_WHAT THE EXERCISE ASKS_.
Lines to restate from the data below: from the one containing "(19, 126): 1.42" to the one containing "The room's upward", both included. Give them again exactly, and only them.

===== DATA =====

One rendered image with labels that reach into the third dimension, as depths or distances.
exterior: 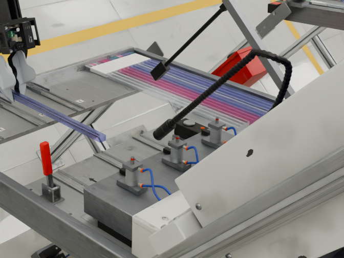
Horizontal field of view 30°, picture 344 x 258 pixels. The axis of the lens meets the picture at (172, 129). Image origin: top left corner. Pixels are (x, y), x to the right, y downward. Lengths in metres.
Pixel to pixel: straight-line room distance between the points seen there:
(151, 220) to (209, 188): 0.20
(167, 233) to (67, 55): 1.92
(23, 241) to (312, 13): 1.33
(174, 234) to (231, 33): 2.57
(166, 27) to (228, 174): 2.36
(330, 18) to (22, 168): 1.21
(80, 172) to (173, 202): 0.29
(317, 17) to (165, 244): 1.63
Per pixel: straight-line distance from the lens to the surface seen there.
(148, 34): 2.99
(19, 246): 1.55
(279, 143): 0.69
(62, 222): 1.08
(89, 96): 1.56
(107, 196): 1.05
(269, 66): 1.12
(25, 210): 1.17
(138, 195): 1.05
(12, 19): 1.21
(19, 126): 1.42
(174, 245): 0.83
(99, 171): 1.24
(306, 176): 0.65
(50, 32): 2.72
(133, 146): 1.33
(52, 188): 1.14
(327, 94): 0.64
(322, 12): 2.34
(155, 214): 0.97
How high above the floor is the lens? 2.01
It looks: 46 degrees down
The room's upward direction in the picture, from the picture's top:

=====
===== DATA =====

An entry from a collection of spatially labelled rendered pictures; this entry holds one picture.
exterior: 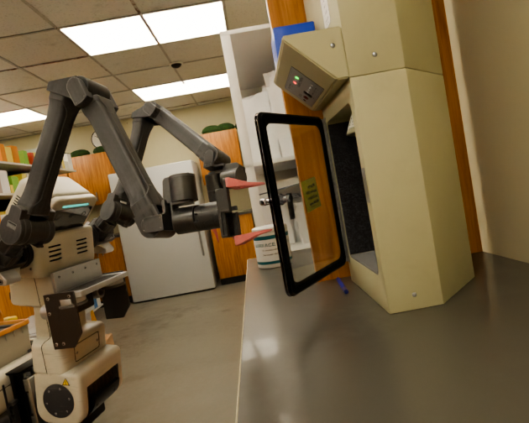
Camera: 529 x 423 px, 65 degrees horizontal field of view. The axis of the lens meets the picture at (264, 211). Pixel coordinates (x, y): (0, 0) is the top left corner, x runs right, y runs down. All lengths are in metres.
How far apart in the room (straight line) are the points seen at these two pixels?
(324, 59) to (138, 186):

=====

_THE COMPLETED TASK_.
(19, 126): 1.42
(174, 245): 0.83
(99, 171): 1.24
(306, 176): 0.65
(50, 32): 2.72
(133, 146): 1.33
(52, 188): 1.14
(327, 94): 0.64
(322, 12): 2.34
(155, 214): 0.97
How high above the floor is the lens? 2.01
It looks: 46 degrees down
The room's upward direction in the picture, from the picture's top:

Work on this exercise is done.